**WHAT YOU ARE ASKED TO DO:** Go through the entries below and count the lines holding the word "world". Reply with only the number, please.

Collected data entries:
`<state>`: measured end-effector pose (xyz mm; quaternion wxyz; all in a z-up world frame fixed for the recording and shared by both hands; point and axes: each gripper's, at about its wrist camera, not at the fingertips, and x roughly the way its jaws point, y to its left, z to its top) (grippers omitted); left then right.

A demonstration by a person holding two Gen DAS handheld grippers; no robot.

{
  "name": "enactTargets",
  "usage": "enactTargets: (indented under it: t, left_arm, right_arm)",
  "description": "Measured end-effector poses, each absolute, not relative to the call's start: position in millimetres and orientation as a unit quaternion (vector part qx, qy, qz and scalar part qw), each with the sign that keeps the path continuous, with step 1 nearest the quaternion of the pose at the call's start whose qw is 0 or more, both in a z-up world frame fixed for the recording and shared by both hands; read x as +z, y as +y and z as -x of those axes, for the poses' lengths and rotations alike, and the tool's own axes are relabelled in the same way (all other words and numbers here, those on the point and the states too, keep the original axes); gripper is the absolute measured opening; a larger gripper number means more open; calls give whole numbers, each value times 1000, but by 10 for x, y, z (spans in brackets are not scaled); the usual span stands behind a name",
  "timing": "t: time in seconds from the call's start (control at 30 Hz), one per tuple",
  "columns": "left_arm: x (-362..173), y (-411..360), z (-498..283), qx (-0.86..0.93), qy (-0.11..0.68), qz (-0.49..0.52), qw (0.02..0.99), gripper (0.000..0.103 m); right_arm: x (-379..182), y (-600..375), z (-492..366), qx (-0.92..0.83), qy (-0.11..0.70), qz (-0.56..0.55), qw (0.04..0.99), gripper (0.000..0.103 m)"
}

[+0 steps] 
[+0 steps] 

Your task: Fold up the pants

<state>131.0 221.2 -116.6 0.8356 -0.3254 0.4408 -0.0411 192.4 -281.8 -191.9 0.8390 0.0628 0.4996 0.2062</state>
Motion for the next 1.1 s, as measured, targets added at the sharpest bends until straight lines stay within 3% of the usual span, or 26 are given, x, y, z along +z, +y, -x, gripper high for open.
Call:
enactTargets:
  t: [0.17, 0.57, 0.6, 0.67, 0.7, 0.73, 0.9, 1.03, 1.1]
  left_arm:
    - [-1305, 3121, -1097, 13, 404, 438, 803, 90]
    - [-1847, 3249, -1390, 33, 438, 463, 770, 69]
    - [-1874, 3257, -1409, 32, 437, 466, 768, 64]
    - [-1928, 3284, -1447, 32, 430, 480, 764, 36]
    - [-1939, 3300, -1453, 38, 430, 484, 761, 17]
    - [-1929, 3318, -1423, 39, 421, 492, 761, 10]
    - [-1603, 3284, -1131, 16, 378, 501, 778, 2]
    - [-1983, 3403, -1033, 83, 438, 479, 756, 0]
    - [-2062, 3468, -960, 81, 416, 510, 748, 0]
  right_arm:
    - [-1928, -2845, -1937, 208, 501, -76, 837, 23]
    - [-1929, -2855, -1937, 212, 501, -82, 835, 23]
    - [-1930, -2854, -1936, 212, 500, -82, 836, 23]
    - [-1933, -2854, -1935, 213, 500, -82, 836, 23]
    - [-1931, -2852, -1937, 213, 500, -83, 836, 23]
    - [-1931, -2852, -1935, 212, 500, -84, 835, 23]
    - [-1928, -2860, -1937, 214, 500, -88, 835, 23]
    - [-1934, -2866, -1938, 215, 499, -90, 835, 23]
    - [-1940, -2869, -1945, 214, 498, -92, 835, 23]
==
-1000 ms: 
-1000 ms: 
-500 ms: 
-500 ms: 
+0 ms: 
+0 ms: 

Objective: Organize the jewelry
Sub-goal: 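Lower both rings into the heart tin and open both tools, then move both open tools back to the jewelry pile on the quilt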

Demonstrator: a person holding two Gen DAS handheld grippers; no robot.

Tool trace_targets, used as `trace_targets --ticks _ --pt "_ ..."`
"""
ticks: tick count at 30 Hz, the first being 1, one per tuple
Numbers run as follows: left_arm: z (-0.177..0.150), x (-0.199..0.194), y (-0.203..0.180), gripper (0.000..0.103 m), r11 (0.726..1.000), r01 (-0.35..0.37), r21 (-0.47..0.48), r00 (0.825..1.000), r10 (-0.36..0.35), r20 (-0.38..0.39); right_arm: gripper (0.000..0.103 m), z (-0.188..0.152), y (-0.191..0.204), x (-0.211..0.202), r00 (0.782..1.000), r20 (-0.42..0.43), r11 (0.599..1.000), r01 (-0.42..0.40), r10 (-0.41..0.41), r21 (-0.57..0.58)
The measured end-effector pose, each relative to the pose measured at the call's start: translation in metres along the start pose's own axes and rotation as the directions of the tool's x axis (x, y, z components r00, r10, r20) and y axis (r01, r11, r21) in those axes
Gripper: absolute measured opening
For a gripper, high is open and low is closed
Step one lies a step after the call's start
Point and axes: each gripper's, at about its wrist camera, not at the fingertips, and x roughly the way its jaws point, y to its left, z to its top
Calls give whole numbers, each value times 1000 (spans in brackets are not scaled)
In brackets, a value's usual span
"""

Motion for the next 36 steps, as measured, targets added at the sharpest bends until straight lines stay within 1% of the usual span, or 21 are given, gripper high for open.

**REPLY:** 2